Try it: Take every line from the material that has the word "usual" in it.

Information supplied:
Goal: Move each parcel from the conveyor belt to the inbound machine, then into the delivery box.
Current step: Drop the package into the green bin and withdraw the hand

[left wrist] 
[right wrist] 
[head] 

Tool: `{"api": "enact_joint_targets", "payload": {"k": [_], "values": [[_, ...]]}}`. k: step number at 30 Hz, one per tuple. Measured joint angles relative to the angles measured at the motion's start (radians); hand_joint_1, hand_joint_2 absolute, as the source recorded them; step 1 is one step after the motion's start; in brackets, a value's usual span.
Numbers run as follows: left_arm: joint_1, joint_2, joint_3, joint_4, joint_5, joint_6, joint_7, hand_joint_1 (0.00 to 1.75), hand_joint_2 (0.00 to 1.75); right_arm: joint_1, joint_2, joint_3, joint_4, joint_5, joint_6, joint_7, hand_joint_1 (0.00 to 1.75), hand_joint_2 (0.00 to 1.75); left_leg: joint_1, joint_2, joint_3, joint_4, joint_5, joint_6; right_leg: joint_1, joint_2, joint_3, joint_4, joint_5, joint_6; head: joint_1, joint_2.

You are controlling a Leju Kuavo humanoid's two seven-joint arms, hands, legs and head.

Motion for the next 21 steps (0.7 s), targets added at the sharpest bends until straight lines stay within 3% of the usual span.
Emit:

Response area:
Tool: `{"api": "enact_joint_targets", "payload": {"k": [_], "values": [[_, ...]]}}`. k: step number at 30 Hz, one per tuple. Measured joint angles relative to the angles measured at the motion's start (radians); hand_joint_1, hand_joint_2 absolute, as the source recorded them; step 1 is one step after the motion's start; in brackets, a value's usual span.
Motion for the next 21 steps (0.7 s), targets added at the sharpest bends until straight lines stay within 3% of the usual span.

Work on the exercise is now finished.